Real-World Application to Single-Molecule Research: Protein (mis)folding
摘要
This chapter sheds light on the vital world of protein biogenesis, folding, and misfolding, processes at the heart of cellular life. Proteins, the molecular machines of life, must fold precisely into three-dimensional structures in order to function. Missteps in this delicate choreography can lead to severe diseases such as Alzheimer’s, Parkinson’s, or cystic fibrosis. Cells deploy sophisticated quality-control systems, chaperones, and degradation pathways to manage this complexity. Yet, environmental stress, mutations, or aging, can overwhelm these safeguards.

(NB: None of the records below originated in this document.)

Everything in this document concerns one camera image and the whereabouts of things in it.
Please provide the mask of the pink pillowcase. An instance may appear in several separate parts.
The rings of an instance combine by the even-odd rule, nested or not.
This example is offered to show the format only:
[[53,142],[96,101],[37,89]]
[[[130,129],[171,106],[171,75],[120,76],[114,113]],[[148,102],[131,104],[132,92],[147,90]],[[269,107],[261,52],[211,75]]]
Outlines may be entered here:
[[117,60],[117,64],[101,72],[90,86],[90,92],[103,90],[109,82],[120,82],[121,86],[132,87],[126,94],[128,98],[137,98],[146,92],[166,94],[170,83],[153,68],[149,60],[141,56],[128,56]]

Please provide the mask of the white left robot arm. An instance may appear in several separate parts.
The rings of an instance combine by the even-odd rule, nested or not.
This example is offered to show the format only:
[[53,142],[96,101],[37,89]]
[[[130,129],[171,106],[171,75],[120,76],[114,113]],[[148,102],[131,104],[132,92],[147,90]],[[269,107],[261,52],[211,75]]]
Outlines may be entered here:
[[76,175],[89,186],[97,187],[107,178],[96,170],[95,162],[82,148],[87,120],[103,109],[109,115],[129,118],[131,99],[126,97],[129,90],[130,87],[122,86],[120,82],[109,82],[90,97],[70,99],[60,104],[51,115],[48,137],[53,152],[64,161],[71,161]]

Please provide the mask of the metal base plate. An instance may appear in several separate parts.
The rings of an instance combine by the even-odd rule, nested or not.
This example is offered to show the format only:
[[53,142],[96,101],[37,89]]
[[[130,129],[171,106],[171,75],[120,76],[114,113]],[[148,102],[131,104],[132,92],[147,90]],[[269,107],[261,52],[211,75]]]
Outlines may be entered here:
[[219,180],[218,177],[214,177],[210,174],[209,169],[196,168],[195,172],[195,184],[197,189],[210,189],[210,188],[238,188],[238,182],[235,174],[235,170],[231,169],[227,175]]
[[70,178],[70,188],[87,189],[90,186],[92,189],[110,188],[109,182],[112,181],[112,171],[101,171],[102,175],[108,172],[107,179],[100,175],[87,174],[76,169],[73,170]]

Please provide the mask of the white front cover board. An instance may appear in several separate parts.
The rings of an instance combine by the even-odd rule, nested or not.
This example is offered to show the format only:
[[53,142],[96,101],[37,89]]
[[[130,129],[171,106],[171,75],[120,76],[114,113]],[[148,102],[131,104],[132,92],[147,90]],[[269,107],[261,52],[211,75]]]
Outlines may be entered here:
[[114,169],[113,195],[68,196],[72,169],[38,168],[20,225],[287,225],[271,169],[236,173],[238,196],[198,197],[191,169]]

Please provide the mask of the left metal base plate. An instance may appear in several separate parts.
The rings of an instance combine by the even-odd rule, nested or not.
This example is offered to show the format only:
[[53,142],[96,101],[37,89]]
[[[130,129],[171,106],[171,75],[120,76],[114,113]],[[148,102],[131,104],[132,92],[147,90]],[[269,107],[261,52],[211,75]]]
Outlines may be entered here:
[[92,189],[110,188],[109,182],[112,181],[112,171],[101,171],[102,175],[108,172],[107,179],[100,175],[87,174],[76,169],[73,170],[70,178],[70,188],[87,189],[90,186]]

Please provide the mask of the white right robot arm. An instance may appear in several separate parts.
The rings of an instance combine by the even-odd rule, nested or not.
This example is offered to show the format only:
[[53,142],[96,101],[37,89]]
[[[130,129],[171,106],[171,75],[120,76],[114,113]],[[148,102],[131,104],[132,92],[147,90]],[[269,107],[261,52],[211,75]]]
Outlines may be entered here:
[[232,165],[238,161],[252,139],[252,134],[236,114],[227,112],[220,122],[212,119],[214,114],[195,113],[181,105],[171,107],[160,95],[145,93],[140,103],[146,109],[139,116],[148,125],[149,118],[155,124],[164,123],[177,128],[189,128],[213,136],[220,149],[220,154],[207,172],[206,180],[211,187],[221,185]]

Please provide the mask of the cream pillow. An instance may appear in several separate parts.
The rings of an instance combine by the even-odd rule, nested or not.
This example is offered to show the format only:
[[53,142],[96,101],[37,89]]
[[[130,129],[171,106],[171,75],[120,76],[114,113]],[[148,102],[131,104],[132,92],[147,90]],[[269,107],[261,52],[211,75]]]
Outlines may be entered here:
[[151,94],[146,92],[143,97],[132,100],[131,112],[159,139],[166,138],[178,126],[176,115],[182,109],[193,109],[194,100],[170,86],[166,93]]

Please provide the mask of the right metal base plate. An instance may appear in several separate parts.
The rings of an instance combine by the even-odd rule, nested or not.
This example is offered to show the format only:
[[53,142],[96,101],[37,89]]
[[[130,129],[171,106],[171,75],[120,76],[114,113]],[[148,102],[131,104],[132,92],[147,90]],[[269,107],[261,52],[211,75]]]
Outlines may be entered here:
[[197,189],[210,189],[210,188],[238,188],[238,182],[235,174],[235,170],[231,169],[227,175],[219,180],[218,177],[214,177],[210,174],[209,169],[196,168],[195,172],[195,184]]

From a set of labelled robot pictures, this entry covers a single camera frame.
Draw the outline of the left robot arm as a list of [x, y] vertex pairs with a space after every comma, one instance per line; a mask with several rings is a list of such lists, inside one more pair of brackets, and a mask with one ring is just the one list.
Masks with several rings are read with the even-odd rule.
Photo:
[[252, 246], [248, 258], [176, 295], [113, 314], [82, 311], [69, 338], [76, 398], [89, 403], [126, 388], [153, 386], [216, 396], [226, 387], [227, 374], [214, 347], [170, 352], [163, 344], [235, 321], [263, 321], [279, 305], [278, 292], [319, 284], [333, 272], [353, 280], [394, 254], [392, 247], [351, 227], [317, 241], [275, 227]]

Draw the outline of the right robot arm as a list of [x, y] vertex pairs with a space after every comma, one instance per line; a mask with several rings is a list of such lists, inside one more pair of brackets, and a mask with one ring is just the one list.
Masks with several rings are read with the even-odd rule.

Membrane proteins, in particular, pose unique challenges: they comprise nearly a third of human proteins and serve as critical receptors and transporters, yet their complexity renders lab study difficult. Investigating how these proteins fold, insert into membranes, and sometimes misfold, is essential for understanding disease mechanisms and advancing drug development and synthetic biology. In our laboratory, we study these systems using custom-built magnetic tweezers to measure forces at the pico-Newton scale. This requires a completely multidisciplinary expertise, covering large facets of science: optics, engineering, biochemistry, and computer science. We describe here the experimental design, noise-suppression strategies, and high-resolution, high-frequency measurements that we can perform on proteins. Through meticulous instrumentation and data analysis, we reveal detailed folding pathways and dynamic intermediates, demonstrating how state-of-the-art single-molecule techniques unlock new insights into protein behavior, with profound implications for new therapies and biotechnology.